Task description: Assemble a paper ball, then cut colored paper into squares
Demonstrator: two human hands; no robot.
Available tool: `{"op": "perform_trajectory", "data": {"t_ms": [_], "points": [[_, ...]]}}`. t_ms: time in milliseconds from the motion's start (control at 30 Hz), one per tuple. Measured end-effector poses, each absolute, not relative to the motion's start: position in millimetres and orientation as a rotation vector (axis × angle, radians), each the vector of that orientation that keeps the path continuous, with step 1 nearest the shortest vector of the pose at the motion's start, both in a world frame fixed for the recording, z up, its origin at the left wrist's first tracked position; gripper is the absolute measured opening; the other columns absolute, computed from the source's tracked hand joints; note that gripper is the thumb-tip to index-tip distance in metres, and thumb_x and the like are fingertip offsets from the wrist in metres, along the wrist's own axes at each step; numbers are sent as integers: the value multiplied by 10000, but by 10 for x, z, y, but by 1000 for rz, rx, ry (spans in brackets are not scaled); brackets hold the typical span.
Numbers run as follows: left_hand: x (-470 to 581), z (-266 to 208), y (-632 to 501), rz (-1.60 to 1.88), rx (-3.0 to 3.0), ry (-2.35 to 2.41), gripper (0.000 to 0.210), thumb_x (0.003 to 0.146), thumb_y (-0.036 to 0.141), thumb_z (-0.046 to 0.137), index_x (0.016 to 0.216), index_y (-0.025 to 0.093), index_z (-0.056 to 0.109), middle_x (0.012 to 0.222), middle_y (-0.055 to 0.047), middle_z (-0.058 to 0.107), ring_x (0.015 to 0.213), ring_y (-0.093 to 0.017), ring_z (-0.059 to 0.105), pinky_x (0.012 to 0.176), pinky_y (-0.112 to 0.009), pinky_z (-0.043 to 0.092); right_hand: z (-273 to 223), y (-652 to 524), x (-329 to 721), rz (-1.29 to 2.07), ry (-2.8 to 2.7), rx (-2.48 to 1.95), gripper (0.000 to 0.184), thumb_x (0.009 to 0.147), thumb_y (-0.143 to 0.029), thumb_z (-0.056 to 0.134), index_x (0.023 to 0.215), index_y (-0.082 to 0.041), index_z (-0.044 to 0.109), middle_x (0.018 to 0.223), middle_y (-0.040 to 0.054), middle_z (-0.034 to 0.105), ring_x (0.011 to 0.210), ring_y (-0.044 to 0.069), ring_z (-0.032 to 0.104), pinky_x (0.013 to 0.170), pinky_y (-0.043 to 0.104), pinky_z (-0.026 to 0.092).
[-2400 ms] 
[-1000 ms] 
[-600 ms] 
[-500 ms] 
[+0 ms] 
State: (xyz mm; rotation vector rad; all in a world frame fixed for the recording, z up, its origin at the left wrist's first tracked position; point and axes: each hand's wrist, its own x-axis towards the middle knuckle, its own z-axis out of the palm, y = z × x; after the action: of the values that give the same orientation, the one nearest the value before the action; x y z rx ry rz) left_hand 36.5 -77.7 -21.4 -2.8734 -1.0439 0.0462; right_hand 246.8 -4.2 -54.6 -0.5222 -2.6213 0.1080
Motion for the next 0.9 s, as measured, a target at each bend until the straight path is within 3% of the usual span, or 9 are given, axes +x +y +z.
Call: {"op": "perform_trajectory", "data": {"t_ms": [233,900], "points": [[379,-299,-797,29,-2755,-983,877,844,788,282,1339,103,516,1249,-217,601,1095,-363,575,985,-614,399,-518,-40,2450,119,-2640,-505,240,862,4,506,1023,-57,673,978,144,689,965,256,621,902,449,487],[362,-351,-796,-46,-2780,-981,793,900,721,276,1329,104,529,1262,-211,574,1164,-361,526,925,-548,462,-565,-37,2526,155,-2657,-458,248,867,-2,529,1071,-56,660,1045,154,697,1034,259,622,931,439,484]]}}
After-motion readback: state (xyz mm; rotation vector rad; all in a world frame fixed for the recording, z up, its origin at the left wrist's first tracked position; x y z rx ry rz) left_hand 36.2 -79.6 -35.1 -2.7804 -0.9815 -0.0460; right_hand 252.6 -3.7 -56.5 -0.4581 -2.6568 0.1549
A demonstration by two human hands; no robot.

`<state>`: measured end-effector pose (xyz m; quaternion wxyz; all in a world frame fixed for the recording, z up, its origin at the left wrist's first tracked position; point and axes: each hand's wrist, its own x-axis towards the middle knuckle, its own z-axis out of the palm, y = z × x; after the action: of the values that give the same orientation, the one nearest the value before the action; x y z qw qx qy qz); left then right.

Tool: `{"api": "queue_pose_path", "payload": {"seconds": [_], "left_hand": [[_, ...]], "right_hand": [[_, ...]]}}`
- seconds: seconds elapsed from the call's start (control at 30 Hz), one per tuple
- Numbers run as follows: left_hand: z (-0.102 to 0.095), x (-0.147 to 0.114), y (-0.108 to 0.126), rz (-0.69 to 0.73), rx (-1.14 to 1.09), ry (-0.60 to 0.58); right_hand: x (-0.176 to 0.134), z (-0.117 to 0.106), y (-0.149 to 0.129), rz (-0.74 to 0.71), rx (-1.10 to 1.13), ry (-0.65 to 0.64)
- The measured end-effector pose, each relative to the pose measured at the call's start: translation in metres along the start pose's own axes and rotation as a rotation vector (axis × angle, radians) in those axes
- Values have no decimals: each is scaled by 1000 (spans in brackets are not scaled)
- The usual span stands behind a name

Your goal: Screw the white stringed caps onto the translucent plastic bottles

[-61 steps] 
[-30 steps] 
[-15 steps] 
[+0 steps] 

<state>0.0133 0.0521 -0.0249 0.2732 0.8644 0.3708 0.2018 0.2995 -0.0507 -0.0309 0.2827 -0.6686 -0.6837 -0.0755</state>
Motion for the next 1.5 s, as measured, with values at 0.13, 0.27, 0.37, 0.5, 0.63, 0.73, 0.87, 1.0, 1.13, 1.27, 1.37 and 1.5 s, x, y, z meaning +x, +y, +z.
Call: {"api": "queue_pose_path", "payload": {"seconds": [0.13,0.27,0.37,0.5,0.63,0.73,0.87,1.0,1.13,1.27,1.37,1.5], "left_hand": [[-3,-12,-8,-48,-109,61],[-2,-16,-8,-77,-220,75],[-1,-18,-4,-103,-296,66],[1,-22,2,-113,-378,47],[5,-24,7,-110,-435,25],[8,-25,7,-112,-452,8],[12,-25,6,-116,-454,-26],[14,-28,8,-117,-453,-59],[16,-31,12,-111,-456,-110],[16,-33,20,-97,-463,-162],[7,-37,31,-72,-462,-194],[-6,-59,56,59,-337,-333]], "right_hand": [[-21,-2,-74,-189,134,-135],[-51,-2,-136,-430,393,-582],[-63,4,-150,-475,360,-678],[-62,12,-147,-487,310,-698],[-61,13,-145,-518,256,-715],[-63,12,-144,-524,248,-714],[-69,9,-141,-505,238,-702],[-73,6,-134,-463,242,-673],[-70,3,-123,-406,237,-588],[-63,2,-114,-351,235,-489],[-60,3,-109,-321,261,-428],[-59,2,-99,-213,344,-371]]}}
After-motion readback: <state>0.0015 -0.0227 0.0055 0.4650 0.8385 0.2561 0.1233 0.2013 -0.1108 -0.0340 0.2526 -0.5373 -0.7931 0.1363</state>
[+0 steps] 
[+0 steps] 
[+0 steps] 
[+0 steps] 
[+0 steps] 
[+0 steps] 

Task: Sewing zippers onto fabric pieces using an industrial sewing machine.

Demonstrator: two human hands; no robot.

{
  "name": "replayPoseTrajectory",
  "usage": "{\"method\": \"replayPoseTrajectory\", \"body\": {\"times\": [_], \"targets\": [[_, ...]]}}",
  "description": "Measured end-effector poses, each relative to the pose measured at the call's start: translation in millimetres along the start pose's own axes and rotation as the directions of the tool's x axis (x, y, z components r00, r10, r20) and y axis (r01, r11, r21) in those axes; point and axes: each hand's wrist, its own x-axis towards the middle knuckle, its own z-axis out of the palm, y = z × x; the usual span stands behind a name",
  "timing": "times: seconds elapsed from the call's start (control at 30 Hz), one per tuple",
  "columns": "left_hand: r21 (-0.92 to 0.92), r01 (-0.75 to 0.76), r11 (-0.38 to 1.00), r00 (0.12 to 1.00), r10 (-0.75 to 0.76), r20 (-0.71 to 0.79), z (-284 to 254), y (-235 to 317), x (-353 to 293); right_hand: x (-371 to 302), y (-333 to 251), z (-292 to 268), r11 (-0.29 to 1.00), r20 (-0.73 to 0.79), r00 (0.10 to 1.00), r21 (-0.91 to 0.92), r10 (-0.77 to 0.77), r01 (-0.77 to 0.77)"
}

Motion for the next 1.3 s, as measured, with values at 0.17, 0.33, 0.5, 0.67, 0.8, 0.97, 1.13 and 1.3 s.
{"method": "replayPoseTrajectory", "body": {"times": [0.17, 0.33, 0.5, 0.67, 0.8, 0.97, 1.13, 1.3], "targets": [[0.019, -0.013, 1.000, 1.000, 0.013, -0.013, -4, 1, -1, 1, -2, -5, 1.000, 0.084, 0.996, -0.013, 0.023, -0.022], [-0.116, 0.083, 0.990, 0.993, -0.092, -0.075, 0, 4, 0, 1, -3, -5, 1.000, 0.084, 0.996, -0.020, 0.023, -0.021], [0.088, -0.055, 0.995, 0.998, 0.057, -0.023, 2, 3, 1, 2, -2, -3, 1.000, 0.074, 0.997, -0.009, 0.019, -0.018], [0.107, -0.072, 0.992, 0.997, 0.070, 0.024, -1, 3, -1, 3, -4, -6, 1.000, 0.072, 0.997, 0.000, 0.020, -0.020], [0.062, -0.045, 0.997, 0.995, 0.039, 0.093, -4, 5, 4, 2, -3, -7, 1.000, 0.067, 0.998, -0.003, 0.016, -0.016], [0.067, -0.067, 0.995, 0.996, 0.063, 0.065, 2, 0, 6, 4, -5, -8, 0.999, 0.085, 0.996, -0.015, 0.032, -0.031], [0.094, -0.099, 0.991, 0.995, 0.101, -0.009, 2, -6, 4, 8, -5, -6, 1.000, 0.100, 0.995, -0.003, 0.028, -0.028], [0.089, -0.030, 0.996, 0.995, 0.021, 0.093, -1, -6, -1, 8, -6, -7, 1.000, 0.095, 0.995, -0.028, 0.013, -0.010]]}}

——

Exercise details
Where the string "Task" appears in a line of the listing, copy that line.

Answer to this exercise
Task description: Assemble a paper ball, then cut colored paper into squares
Task: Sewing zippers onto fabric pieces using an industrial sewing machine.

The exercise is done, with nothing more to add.